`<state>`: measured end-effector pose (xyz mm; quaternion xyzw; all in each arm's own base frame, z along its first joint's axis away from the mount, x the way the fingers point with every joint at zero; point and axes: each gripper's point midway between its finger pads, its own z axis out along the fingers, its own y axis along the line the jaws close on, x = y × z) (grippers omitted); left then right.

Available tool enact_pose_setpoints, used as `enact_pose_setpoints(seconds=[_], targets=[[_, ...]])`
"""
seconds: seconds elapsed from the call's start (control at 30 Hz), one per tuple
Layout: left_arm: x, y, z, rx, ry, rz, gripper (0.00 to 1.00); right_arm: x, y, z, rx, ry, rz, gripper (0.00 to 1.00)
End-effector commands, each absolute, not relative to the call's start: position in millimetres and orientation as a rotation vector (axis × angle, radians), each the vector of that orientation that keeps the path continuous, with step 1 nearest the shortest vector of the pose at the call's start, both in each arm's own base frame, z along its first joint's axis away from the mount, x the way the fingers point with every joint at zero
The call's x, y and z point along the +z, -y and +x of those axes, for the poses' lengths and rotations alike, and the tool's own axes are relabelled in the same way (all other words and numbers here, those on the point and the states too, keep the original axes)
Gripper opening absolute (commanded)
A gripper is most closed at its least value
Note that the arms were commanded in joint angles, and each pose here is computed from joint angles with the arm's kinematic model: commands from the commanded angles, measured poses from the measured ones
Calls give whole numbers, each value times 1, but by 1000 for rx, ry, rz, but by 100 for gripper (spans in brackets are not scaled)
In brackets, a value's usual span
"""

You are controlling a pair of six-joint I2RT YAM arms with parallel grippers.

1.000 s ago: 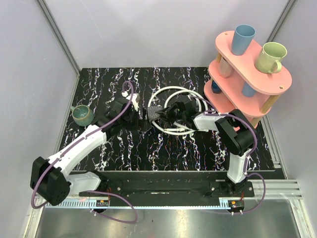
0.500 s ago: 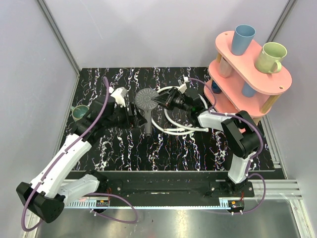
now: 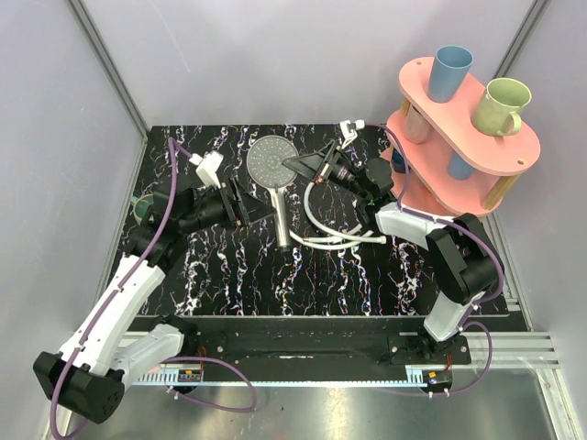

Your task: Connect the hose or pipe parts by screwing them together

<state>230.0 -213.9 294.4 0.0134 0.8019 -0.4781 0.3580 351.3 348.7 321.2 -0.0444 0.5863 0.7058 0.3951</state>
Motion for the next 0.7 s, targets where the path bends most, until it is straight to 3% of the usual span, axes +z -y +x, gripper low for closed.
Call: enact_pose_setpoints(seconds=[0.0,0.3,0.43,0.67], targets=[[329,232,225,-1414,-1888,180,75,395,-341,310,1910,-1187,-270,0],[318,239,235,-1506,-1774,142,63,390,-357,296,1977,-1174,-255,0],[316,240,232,-1547,-1746,133,50,384,-355,300,1972,-1185,-216,0],[321,237,218,-1614,-1682,95,54,370,-354,304,1978,-1192,-168,0]])
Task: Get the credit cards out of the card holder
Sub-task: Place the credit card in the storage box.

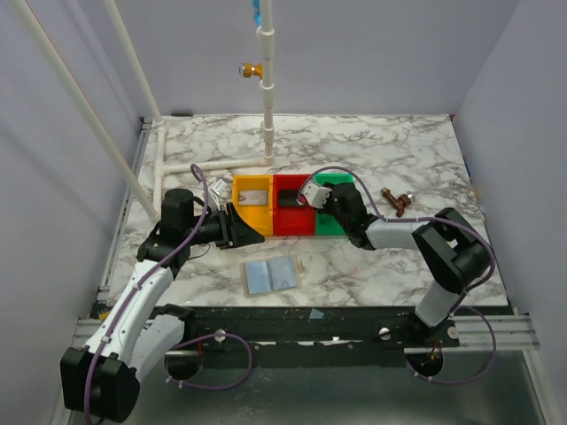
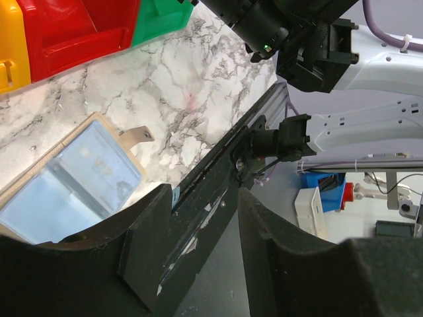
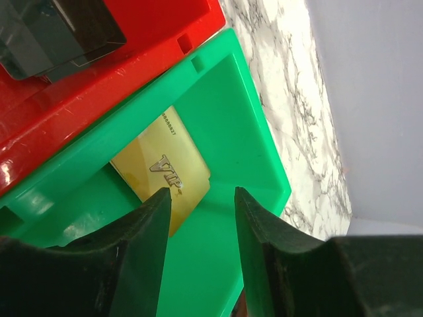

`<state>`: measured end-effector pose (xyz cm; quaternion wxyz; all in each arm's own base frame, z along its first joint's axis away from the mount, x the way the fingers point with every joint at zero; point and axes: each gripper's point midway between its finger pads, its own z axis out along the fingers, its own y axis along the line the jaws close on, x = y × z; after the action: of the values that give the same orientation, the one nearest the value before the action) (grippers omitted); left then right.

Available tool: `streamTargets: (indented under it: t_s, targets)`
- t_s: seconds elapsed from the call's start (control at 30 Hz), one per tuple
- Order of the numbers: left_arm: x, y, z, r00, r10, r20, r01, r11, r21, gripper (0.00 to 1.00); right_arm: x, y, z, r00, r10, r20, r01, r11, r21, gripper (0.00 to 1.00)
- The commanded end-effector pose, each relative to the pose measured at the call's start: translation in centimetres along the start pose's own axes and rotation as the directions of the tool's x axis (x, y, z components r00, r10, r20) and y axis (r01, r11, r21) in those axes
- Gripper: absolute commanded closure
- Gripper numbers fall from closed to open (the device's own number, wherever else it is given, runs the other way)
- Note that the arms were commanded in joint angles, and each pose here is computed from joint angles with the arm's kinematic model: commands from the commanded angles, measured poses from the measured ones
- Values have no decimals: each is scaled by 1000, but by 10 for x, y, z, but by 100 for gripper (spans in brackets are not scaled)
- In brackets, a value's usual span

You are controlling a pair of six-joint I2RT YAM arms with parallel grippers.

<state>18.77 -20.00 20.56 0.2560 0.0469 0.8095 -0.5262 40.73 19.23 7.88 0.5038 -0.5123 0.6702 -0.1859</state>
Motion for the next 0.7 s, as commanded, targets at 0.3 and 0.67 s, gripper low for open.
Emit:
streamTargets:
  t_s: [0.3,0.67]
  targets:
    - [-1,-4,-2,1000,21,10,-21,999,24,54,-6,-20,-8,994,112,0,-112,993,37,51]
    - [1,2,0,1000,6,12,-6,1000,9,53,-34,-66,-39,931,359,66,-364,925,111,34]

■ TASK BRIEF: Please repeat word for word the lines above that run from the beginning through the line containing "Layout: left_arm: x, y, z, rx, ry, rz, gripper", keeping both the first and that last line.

■ ANSWER FOR THIS EXERCISE:
`<state>`: measured end-effector pose (xyz mm; quaternion xyzw; all in each arm's own base frame, z along its first joint's axis away from the mount, x the way the fingers point with every joint at zero; point and axes: each gripper's point midway between its finger pads, its own z axis out along the fingers, its own y axis along the line the jaws close on, x = y × z) (grippers omitted); left then right.

Available tool enact_pose_setpoints, used as `enact_pose_setpoints(seconds=[_], targets=[[_, ...]])`
"""
seconds: seconds elapsed from the call's start (control at 30 Hz), one per tuple
Layout: left_arm: x, y, z, rx, ry, rz, gripper (0.00 to 1.00); right_arm: x, y, z, rx, ry, rz, gripper (0.00 to 1.00)

The requested output has been fully supplied.